Problem description.
In the data that follows, determine how many lines contain the word "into", and give only that number.

Given data.

━━━━━━━━━━━━━━━━━━━━

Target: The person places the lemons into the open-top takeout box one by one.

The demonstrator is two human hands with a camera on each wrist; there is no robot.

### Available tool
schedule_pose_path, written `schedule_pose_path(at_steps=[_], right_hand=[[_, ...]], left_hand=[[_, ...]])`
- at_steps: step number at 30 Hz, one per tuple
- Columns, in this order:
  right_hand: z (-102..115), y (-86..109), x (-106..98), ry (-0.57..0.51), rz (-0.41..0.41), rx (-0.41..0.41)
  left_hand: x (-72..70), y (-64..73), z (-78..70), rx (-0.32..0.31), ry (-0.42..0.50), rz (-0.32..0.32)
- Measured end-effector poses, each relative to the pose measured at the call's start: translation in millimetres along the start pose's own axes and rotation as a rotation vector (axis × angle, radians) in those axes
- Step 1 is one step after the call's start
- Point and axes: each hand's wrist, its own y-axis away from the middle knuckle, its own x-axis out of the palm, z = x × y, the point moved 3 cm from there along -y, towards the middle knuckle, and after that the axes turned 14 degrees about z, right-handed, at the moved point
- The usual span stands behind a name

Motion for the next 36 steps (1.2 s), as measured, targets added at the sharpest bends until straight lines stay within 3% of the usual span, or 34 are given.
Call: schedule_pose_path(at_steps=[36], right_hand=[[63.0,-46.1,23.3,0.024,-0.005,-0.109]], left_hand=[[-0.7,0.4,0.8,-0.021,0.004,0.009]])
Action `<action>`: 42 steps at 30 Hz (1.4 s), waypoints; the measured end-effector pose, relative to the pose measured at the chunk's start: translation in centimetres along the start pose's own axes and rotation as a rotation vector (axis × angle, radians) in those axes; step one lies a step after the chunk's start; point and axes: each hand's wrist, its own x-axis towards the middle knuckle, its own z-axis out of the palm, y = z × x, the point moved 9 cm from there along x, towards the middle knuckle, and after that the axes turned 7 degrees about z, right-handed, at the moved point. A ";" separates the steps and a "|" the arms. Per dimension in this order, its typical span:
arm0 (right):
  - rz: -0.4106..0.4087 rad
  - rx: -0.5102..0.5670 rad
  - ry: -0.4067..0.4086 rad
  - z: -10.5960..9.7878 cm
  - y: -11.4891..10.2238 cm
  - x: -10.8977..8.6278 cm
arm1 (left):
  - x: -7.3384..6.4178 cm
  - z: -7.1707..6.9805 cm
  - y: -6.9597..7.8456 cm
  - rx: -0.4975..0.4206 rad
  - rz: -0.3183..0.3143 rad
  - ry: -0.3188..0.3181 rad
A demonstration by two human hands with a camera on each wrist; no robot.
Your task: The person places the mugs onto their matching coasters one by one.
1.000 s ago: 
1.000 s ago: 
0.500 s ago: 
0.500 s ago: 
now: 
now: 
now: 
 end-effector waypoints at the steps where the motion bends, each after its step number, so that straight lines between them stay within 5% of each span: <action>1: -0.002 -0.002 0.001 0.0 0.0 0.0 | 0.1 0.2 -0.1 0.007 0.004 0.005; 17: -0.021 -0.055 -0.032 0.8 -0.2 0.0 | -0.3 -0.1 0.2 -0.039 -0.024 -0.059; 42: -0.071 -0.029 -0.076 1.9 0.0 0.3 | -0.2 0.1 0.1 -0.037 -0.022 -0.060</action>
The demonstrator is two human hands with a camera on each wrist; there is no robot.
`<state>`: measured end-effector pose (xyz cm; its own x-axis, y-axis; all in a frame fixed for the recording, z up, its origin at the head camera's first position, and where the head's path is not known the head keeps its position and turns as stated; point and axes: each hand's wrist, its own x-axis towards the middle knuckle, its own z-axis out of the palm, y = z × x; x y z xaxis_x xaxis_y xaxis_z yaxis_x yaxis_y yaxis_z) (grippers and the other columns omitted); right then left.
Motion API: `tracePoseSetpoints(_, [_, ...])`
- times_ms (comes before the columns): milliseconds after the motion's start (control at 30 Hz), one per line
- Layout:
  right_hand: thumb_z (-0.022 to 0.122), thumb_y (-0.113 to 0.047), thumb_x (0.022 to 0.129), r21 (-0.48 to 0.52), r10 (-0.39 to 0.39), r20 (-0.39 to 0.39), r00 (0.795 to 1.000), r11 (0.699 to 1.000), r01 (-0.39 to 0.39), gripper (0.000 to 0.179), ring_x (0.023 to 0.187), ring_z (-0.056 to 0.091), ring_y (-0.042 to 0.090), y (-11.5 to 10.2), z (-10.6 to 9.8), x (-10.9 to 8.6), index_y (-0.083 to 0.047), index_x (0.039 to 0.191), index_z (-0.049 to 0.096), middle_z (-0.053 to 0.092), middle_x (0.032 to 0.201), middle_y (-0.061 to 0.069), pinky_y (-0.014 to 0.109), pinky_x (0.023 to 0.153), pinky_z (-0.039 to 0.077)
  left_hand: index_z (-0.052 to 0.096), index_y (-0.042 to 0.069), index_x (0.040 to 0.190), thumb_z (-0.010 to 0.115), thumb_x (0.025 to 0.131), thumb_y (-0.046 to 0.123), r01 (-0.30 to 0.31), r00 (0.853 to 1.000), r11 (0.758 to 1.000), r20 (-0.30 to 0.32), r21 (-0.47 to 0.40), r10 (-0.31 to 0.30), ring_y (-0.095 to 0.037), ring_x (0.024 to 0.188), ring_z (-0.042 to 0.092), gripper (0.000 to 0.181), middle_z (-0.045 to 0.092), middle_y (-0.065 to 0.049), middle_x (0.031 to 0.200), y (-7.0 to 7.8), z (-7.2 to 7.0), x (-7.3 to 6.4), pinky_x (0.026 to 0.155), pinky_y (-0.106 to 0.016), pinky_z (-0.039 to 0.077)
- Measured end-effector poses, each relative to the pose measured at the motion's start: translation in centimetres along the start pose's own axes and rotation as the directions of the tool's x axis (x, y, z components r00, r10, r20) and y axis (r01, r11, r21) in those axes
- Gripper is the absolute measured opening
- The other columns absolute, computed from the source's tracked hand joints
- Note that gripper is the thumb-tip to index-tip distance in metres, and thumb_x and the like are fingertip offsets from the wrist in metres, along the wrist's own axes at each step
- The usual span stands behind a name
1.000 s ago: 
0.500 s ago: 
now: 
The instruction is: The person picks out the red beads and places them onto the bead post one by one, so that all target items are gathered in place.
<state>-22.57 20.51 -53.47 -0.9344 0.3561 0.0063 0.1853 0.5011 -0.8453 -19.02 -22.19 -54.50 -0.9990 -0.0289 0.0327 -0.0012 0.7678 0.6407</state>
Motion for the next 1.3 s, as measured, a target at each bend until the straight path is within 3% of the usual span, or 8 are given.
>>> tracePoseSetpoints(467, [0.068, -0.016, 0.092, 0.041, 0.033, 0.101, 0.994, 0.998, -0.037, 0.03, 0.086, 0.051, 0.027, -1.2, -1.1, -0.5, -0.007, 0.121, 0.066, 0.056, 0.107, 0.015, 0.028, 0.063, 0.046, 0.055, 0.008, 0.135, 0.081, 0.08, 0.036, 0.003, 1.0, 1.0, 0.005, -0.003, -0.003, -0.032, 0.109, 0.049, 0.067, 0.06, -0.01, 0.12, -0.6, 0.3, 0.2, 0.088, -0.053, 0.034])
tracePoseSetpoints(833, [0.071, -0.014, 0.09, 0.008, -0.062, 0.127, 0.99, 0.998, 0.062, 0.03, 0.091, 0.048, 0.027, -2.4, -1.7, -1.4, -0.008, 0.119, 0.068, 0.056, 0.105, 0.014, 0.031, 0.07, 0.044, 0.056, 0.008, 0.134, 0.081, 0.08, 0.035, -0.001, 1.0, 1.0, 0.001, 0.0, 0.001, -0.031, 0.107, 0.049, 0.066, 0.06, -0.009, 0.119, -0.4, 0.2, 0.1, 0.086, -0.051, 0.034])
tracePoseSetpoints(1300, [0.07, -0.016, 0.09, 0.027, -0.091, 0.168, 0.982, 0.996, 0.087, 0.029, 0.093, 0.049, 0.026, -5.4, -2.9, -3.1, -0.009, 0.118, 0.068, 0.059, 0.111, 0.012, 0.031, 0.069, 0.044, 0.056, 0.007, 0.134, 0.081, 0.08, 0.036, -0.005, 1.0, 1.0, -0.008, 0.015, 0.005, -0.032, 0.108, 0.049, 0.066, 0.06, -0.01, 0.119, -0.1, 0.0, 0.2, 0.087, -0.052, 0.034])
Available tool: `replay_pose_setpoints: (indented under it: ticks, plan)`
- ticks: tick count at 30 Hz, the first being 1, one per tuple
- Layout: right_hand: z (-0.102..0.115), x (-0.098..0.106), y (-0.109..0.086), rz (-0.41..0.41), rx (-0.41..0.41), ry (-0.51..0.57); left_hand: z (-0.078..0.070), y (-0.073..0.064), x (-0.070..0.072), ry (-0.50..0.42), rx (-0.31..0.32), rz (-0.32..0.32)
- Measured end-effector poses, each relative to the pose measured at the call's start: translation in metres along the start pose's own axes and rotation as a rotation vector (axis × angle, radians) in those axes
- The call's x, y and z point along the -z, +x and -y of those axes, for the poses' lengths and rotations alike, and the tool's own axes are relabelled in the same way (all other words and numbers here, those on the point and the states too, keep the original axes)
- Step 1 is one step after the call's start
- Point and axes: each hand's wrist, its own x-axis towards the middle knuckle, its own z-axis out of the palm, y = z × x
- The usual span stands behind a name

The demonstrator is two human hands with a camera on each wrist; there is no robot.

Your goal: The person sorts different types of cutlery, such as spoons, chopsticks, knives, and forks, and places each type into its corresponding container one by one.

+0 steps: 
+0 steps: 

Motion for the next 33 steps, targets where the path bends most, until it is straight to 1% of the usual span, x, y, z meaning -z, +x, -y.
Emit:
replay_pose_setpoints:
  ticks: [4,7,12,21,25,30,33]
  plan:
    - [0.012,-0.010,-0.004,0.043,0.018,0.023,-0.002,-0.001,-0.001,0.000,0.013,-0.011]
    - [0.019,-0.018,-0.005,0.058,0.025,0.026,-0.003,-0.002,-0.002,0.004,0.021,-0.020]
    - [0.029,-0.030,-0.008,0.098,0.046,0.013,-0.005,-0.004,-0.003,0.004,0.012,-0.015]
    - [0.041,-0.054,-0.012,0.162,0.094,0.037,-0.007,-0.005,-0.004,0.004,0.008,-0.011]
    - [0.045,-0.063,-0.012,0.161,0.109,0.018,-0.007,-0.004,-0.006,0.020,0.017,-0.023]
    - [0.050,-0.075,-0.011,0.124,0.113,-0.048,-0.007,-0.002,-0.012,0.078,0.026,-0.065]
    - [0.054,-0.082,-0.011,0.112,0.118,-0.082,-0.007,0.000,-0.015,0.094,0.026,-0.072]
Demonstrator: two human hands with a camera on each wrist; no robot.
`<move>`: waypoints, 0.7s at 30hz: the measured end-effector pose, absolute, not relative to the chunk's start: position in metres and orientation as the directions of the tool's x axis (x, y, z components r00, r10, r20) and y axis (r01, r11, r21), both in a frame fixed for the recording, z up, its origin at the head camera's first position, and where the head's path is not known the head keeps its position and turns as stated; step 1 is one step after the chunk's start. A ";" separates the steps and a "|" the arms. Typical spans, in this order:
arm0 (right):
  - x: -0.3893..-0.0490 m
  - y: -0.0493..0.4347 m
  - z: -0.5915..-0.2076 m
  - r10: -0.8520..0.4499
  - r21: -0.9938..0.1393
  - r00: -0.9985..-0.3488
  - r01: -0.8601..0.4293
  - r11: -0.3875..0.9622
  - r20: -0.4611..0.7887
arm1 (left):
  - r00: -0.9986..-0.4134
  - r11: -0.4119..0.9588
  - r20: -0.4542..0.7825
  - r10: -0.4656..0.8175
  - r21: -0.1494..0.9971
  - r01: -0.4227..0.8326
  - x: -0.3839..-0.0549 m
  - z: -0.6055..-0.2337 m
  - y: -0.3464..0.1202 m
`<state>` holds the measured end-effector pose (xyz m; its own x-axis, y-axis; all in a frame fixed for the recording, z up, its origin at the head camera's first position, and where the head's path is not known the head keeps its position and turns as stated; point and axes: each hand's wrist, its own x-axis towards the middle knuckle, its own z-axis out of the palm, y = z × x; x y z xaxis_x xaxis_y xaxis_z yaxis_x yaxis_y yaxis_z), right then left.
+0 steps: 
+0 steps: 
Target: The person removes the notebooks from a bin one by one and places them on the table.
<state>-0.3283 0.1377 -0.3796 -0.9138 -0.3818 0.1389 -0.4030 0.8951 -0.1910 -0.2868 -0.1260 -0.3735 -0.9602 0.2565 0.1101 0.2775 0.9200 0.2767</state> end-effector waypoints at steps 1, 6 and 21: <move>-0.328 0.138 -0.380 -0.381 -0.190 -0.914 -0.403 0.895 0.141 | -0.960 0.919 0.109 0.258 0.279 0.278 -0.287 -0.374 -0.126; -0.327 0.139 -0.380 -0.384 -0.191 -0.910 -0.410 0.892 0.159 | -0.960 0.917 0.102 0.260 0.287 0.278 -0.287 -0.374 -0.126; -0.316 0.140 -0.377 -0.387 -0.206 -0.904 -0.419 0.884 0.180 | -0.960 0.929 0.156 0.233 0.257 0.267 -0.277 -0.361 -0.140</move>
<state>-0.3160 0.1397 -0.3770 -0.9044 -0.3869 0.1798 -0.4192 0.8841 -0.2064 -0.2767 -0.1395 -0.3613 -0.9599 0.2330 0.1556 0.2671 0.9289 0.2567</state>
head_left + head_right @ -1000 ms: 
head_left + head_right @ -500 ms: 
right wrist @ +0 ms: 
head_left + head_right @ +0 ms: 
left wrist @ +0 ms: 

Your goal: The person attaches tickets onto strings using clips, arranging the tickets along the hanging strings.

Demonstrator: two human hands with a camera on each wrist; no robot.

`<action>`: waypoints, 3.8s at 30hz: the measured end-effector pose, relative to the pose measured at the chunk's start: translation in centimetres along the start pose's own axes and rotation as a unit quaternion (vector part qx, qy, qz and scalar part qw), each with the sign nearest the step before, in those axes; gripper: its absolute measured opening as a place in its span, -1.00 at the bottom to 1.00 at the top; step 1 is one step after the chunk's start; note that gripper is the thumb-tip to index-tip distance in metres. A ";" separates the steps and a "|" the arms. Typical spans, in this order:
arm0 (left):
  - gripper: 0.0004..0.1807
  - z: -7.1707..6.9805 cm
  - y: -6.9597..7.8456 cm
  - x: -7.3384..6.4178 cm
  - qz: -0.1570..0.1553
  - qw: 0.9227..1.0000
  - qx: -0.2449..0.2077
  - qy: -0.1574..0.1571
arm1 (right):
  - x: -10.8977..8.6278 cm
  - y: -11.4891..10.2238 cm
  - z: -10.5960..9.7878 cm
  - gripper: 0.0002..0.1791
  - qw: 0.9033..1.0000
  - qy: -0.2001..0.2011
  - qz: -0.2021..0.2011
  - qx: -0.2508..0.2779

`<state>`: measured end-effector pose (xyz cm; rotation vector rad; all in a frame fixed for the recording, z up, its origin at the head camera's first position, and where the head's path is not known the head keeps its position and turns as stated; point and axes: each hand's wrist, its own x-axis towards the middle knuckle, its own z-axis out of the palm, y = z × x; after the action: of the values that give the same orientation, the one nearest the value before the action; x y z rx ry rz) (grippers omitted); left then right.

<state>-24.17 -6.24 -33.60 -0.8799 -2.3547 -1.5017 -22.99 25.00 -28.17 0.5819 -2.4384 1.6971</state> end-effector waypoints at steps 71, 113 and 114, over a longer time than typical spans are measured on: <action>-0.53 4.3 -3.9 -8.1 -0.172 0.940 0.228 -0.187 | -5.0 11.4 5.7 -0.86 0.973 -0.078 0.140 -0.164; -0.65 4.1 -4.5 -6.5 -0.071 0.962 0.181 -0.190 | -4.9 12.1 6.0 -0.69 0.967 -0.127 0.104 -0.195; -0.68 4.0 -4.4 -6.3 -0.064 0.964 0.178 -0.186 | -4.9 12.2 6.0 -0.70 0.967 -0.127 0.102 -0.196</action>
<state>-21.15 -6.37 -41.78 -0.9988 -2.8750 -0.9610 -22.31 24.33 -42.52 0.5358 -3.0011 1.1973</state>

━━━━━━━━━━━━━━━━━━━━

Result.
2